For 33 years, Nicky’s Clam Bar has been the go-to place for families on their way to Fire Island. Here, we find out the restaurant's history of the restaurant and what makes their most popular dish so tasty.
Before catching the Fire Island ferry each summer, Jake and Caroline have a favorite family ritual: lunch at Nicky’s Clam Bar. This small seafood restaurant on the water, run by the Parini family for more than three decades, is a special place for locals and summer visitors. From March to November, they all visit the laid-back wood-shingled cafe in Bayshore, Long Island, for a fresh lobster roll or a steaming bowl of Nicky's famous clam chowder.
Nicky's Clam Bar 1995
Lobster Roll at Nicky's Clam Bar
But the nautical-themed restaurant serves more than local seafood—it also offers the comfort of family. ‘It’s very cozy,” says Joey Parini. “People call it home because they feel like they’re at home when they’re here.” Joey, who owns the restaurant with his father, Nick, was only 7 years old when his family took over the place. But it wasn’t long before he started cooking in the kitchen at age 9.
Today, he runs the family business, working with his sister, Chrissy Thall, who manages the dining room. And if there seems to be a familiar rapport and an uncanny resemblance among the staff, it’s because cousins, nieces, and nephews bus tables and help out as needed. The siblings agree that working with family isn’t always easy, but any disagreements are resolved with a simple tradition. “We always celebrate the end of the night with a drink,” says Chrissy.

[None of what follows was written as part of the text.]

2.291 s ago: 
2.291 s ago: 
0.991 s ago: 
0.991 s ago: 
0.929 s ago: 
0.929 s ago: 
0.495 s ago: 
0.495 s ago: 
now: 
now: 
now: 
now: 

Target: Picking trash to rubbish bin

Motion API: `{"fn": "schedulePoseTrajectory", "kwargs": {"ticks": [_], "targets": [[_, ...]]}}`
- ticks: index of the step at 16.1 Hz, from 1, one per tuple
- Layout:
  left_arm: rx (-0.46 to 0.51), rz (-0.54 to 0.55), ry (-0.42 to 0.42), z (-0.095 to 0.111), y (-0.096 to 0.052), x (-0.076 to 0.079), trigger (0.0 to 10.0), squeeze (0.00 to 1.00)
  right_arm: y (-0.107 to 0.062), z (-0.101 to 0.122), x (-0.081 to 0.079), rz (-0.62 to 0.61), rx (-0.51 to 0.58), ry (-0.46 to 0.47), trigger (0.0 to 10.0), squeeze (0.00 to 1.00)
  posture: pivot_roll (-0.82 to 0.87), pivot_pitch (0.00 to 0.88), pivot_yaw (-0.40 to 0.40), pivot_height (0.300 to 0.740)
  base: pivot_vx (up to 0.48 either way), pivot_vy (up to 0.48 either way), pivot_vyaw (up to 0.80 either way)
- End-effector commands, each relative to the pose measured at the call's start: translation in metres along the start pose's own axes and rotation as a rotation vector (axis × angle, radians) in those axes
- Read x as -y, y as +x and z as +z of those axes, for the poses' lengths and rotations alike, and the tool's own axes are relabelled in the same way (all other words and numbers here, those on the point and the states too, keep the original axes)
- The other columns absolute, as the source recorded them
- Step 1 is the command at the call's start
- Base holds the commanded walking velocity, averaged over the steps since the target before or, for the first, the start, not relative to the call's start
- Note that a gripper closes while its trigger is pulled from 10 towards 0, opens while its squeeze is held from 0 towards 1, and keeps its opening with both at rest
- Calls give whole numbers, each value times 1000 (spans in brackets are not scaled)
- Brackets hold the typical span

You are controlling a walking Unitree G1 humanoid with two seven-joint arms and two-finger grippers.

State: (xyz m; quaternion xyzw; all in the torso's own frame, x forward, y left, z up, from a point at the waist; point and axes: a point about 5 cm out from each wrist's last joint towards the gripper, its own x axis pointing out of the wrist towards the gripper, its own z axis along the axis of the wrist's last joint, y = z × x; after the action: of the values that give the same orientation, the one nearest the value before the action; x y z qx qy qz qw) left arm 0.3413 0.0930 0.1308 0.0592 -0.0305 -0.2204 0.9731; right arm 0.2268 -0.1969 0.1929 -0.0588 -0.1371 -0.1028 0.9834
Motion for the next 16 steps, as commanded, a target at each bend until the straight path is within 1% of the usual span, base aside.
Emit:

Nick Parini and his son Joey
Nicky's T-shirt design
All summer long, they serve favorites, like jumbo shrimp, whole-belly clams shucked fresh everyday, and homemade clam chowder soups. “It can be 100 degrees out and we’ll sell gallons of soup a day!” Joey says with amazement. Though, he notes the most popular dish is the steamers, so we asked Joey to share his family’s special recipe to help you kick off Memorial Day weekend.
Nicky's Famous Steamers
-20-35 Raw Steamer Clams
-2 inches of water
-1 Celery Stalk, chopped
-1 tablespoon Caraway Seed
-1 tablespoon Garlic Powder
Clean the clams first by soaking them in a bowl of brine for an hour (1/3 cup of salt and 1 gallon of cold water). Remove any with broken shells. The clams should still be closed when you’re ready to cook. Drain and rinse. Then place the water, celery, and spices in a saute pan on medium heat. When the water starts steaming, add the clams and place a lid on the pan. When the clams open, remove from the pan and serve with broth from clams and drawn butter.